Le pèlerin provoque les miracles du chemin
Il meurt lentement celui qui ne se laisse jamais aider.
Pablo Neruda
Le mois que nous venons de passer en compagnie d’Ann Sieben nous le démontre bien : le pèlerinage suscite un élan communautaire incroyable. Vous avez été nombreux à vous laisser prendre par cet élan que ce soit en offrant votre hospitalité, en vous rassemblant autour de cet événement, pour marcher avec nous, ou encore pour nous accueillir. J’entends Brigitte me dire : « le pèlerinage génère du communautaire! », et elle a raison!
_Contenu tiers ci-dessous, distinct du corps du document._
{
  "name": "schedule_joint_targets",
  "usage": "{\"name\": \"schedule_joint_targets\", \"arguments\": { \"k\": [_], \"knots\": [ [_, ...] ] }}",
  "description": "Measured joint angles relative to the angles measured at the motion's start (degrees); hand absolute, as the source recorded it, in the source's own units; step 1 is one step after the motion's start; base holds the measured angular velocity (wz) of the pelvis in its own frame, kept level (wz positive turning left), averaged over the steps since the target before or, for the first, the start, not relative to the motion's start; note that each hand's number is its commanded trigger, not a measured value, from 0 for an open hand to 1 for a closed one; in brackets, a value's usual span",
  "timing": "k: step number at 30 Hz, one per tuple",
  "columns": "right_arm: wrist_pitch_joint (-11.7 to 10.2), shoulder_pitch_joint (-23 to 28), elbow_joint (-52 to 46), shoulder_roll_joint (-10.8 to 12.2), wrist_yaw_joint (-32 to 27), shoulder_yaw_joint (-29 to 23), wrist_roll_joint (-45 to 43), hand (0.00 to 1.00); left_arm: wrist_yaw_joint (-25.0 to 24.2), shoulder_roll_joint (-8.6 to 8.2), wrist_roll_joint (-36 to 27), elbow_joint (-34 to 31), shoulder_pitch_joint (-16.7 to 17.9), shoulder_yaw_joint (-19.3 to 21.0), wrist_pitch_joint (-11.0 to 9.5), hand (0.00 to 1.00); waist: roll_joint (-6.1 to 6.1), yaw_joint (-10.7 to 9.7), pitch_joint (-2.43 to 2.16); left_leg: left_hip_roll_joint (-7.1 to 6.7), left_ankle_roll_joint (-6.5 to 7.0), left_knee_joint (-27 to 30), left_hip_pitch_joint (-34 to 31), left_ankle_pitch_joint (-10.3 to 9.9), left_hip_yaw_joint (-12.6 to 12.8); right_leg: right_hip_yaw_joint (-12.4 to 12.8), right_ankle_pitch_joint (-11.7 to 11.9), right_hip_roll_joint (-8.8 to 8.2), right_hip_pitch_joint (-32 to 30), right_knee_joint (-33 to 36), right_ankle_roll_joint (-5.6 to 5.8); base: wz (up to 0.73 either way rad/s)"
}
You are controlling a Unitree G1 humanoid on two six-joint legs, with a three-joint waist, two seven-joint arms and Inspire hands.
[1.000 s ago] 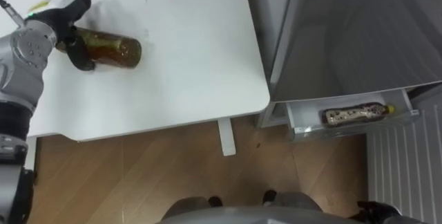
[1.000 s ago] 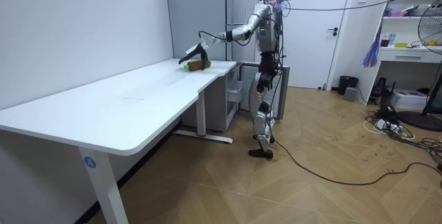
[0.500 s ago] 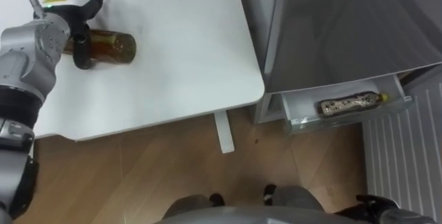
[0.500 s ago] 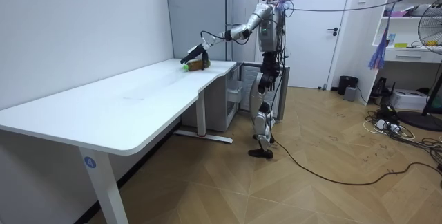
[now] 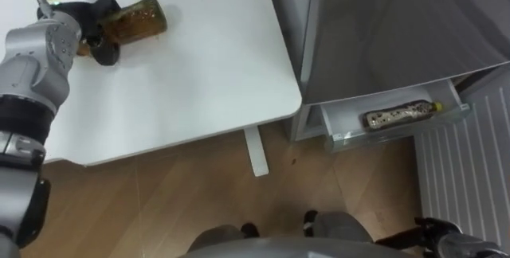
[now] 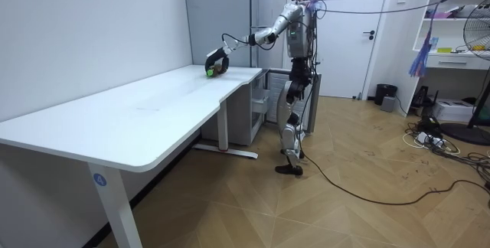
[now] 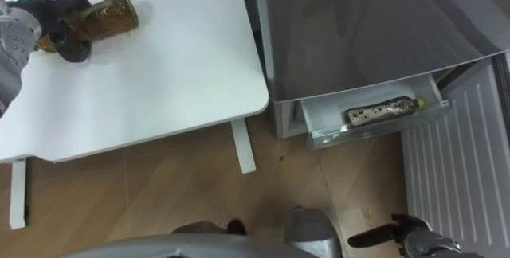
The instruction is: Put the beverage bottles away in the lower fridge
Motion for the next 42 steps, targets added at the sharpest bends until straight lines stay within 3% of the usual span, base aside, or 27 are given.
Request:
{"name": "schedule_joint_targets", "arguments": {
  "k": [5, 14, 22, 25, 33, 37, 39, 42],
  "knots": [
    [0.5, -0.2, 0.2, 0.1, 0.1, 0.0, -0.1, 0.0, 0.8, -0.42, -0.2, 0.1, -0.1, 0.7, 0.1, 1.0, 0.47, 0.1, -0.29, -0.1, 0.01, -0.2, 0.4, 0.0, 0.1, 0.0, 0.1, -0.12, 0.3, -0.1, 0.11, -0.02],
    [0.5, -0.2, -0.4, 0.1, 0.4, 0.0, 0.4, 0.0, 1.1, -0.42, -1.4, -1.0, 1.5, 1.6, 0.0, 1.0, 0.37, 0.2, -0.36, -0.67, 0.02, -1.5, 1.9, 0.0, 0.0, -0.2, -0.1, -0.17, 1.7, -1.0, 0.29, 0.0],
    [0.4, 0.7, -3.2, 0.0, 0.2, 0.9, 5.9, 0.0, 2.8, -0.48, -7.6, -1.2, 3.8, 2.0, 0.0, 1.0, 0.91, 0.9, -1.01, -0.8, 0.02, -3.0, 4.1, 0.0, -0.1, -0.4, -0.1, -0.09, 3.9, -2.2, 0.4, 0.0],
    [-0.2, 1.0, -3.7, 0.0, 0.2, 1.1, 8.6, 0.0, 4.1, -0.95, -11.5, -2.2, 5.9, 3.3, -0.9, 1.0, 0.88, 1.8, -1.4, -0.89, 0.01, -4.0, 5.2, 0.0, -0.4, -0.9, 0.0, -0.08, 5.2, -3.3, 0.38, 0.05],
    [-3.3, 2.6, -7.7, 1.7, 0.4, 1.1, 9.6, 0.0, 10.1, -7.47, -26.6, -4.5, 15.0, 12.7, -5.9, 1.0, -0.23, 3.8, -1.7, -0.93, -0.11, -6.1, 8.9, 0.1, -0.9, -3.2, 0.0, -0.17, 8.4, -4.2, 0.4, 0.04],
    [-4.2, 3.2, -8.2, 3.1, 1.8, 1.1, 9.6, 0.0, 10.8, -9.2, -31.5, -9.2, 19.1, 13.7, -6.3, 1.0, -1.78, 4.0, -2.12, -0.87, -0.09, -6.1, 9.1, 0.1, -1.1, -3.3, -0.1, -0.17, 9.3, -5.1, 0.41, 0.0],
    [-4.6, 4.8, -9.7, 3.8, 2.9, 1.1, 9.6, 0.0, 10.6, -11.37, -36.8, -12.2, 22.3, 14.1, -7.2, 1.0, -2.56, 4.6, -2.49, -0.89, -0.09, -6.1, 9.5, 0.1, -1.2, -3.4, 0.0, -0.18, 9.6, -5.1, 0.4, 0.0],
    [-4.6, 5.2, -9.7, 4.5, 4.0, 1.1, 10.1, 0.0, 10.2, -14.22, -41.7, -15.9, 24.9, 14.1, -7.2, 1.0, -2.78, 4.5, -2.45, -0.82, -0.08, -6.1, 9.7, 0.1, -2.1, -4.1, 0.0, -0.3, 10.2, -5.1, 0.41, 0.1]
  ]
}}
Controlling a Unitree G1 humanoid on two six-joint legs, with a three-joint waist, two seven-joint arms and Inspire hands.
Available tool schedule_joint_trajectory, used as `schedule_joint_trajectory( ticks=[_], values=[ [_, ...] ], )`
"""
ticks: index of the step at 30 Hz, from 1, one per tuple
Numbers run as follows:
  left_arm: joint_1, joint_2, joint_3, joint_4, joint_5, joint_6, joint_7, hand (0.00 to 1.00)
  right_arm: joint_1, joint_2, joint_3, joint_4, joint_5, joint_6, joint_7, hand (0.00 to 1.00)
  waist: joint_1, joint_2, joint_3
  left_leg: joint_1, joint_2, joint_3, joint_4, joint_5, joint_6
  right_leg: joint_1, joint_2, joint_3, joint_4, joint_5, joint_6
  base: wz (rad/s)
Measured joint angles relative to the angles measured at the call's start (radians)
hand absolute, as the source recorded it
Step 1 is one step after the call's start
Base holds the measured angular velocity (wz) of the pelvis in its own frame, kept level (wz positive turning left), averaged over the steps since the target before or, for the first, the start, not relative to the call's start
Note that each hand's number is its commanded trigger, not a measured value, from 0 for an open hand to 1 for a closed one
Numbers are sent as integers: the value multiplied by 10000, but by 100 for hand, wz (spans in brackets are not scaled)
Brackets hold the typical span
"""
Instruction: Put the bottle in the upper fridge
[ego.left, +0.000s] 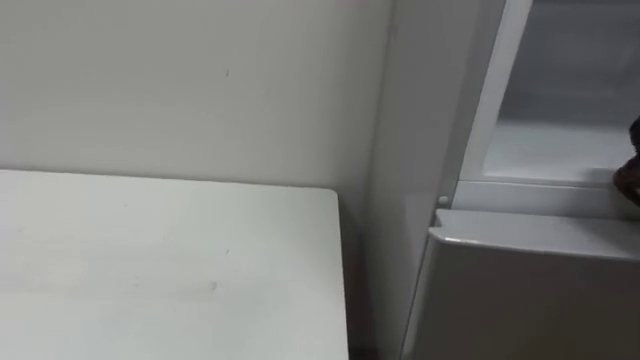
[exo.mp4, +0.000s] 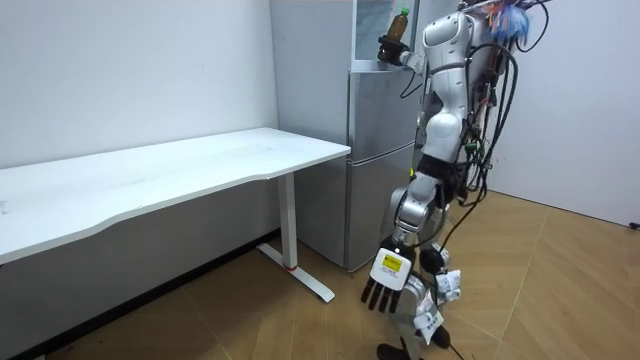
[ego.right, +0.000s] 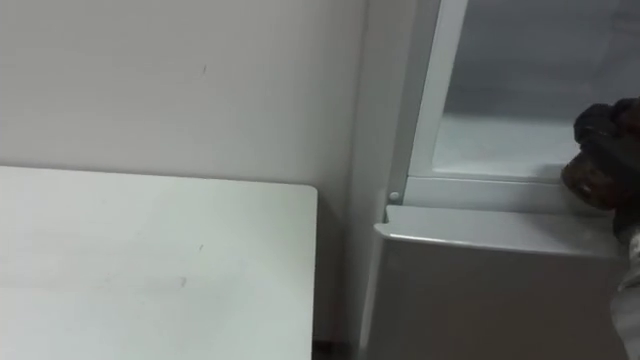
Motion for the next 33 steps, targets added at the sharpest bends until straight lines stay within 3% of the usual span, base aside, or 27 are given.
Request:
schedule_joint_trajectory(
  ticks=[5,10,12,20,26,33],
  values=[
    [178,0,-14,-253,-15,220,-141,0,-320,-195,15,552,18,188,5,100,9,-43,-15,-73,-10,-11,63,-1,2,-66,1,8,8,-10,-18,0],
    [197,8,-18,-276,-12,248,-337,0,-1258,-247,68,1644,9,312,52,100,19,-113,-20,-104,-16,-23,100,5,2,-133,12,18,121,-14,-25,0],
    [196,8,-18,-277,-11,374,-352,0,-1483,-459,252,2068,126,356,210,100,111,-153,-15,-95,-2,-35,140,5,2,-119,-5,19,129,-14,-25,0],
    [283,104,17,-278,7,672,-466,0,-1509,-790,701,2231,-76,637,822,100,404,-312,32,-138,-5,-66,155,4,2,-150,-7,3,55,-31,-52,1],
    [349,247,443,-288,185,833,-528,0,-1530,-1106,815,2501,-119,864,1379,100,600,-405,-59,-199,-3,-143,108,5,-3,-118,22,-135,-12,-12,-64,5],
    [597,306,405,-320,-233,897,-465,0,-2334,-1436,1683,3845,-499,897,1839,100,556,-447,-63,-141,-3,-283,126,6,-4,74,19,-310,-11,-11,-63,5]
  ],
)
À travers le pèlerinage se redécouvrent toutes les racines d’un vivre ensemble où il fait bon se retrouver, partager, prendre le temps. Des liens simples, sans attente. Une présence aimante.
Le pèlerin appelle la rencontre, invite au sourire, au partage. Qui n’a pas eu le goût de faire quelques pas avec le pèlerin? Le pèlerin nous interpelle dans notre fibre sensible et humaine. Parfois même, il incite à la confidence. Il fait germer en nous des élans de générosité et met en branle tout un réseau d’entraide.
Combien de fois l’avons-nous expérimenté sur La Voie du St-Laurent, ou ailleurs! Les gens s’arrêtent pour discuter, offrir de l’eau, une barre-tendre… Parfois c’est nous qui demandions et qui, au final, recevions le triple de ce que nous avions demandé. Je me rappelle cette dame de Cap-aux-Os chez qui nous avions fait une halte. Nous avions demandé s’il était possible d’utiliser leur table de pique-nique pour nous reposer. Une fois les sacs à dos déposés, la dame s’est mise à jaser et poser des questions sur notre démarche. Après quelques minutes d’échange, elle et son mari apportait du café pour tout le monde. Une halte toute simple qui s’est transformée en rencontre amicale et dont nous gardons un merveilleux souvenir. Nous avons des dizaines d’histoires comme celle-là à raconter. Pourtant chacune d’entre elles a quelque chose de particulier, un lien du cœur…
Le pèlerin avance lentement. Par sa lenteur, il devient accessible et… dérangeant. Un pas après l’autre, il avance et occupe notre champ de vision pendant de longues minutes. Inévitablement, des questions surgissent en le voyant approcher. Dès l’instant où nous l’apercevons son allure questionne, sa démarche interpelle. Même si plusieurs n’ont pas la fibre pèlerine et qu’ils n’ont pas l’intention de se lancer sur les grands chemins, la simple vue du pèlerin met en route notre pèlerin intérieur et ravive la flamme de notre humanité : « Il doit être fatigué? Il doit avoir faim, avoir soif? » Nous sommes curieux : « Qu’est-ce qu’il fait là? Pourquoi cette marche? Où va-t-il? » Et parfois l’entreprise nous dépasse : « Il est fou ou courageux! »
Dès qu’il s’approche, on sent le lien qui se crée, l’électricité qui passe. On ne peut éviter le bonjour et le sourire amical du « peregrino », celui qui marche en terre étrangère. En effet, le pèlerin est seul et s’avance sur un territoire inconnu. Hors de ses repères usuels, il devient vulnérable. Il a besoin de l’autre. C’est le cœur de sa démarche : faire confiance à celui qu’il croise sur sa route. Sans cette confiance, impossible d’avancer. Cette rencontre est la seule aide qu’il puisse espérer sur sa route, et c’est là que toute la magie du pèlerinage s’opère. Le pèlerinage incite à la rencontre, à l’ouverture, à l’entraide. Il active et ravive notre humanité. Il rassemble. Autour d’une seule personne, tout un groupe se mobilisera pour offrir son aide et soutenir ce projet…
Le pèlerinage fait tout un travail de fond qui incite et ravive les liens puissants du communautaire. Le pèlerin dans toute sa vulnérabilité n’a qu’une seule force et elle se trouve dans le tissu communautaire qu’il ébranle sur son passage. Il nous interpelle au plus profond de notre être. La présence du pèlerin sur nos routes a un impact positif et social immense : il réactive les liens qui rendent sensible à l’autre. Le pèlerin provoque les miracles du chemin. Oui, mon amour, tu as raison : « le pèlerinage génère du communautaire », c’est merveilleux!